To zoom out to a slightly higher level: in one iteration of one epoch, the model makes bptt number of these “next word” predictions on all batches in parallel. Cross-entropy loss is then calculated between each predicted word and the real word that actually came next in the training corpus.

Now how do we ensure that the text we look at in the next iteration directly follows the text that was seen in the previous iteration? (If we don’t ensure this, all the information that’s stored in our model’s hidden state at the end of an epoch’s iteration will be wasted.) The approach is that before training begins, we divide the corpus into batch_size number of text chunks. The length of these chunks is chosen such that if each batch handles, in parallel, consecutive bptt length sub-sequences of these chunks across all iterations (one sequence is handled in one iteration), then there will still be a target word to be predicted for the final word appearing in the final bptt sequence seen by the final batch.

To put it more succinctly, we batch the corpus in such a way that ensures that:

  1. The text sequences that the model sees in one iteration directly precede (in the original corpus) the sequences the model sees in the next iteration.
  2. Each word our model sees as a training input will always have a corresponding “next word” that can be used as its label.

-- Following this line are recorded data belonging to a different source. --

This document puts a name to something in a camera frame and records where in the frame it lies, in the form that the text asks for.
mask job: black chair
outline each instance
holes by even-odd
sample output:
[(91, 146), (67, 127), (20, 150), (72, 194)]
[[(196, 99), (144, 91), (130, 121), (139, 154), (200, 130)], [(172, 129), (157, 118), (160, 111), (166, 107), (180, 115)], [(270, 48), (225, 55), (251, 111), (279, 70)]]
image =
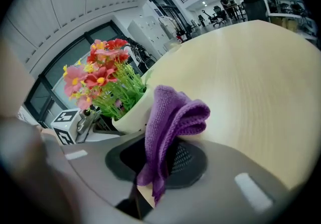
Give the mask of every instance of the black chair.
[(227, 21), (226, 12), (222, 11), (222, 9), (219, 6), (214, 6), (214, 11), (215, 13), (213, 14), (213, 16), (215, 23), (213, 27), (215, 27), (216, 24), (221, 25), (222, 23), (225, 23)]
[(244, 0), (242, 6), (246, 12), (248, 21), (268, 21), (264, 0)]

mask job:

When I first went through the lesson 12 text NBs, I had a confusion/frustration similar to what you described. On the outside chance you find it helpful: here’s my own exploration of language model batching, in which I created several toy examples and accompanying explanations to convince myself I understood what was going on.

1 Like

Thanks for taking the time to lay it out like this! I think I’m going to have to go through the video and your notebook a few times before I fully wrap my mind around it, but this is super helpful. Good to know it was confusing to someone else and I’m not just an idiot!

1 Like

Hi @GiantSquid

Given token(n), a language model predicts token(n+1).

So it would be wasteful if we used an input sequence of 50 tokens only to predict the 51st token!

The sequence created by shifting the input sequence leftward by 1 token is the output expected from a perfect language model, and is thus the ideal training ‘target’. This way we use every token of the input to teach our language model to predict the next token.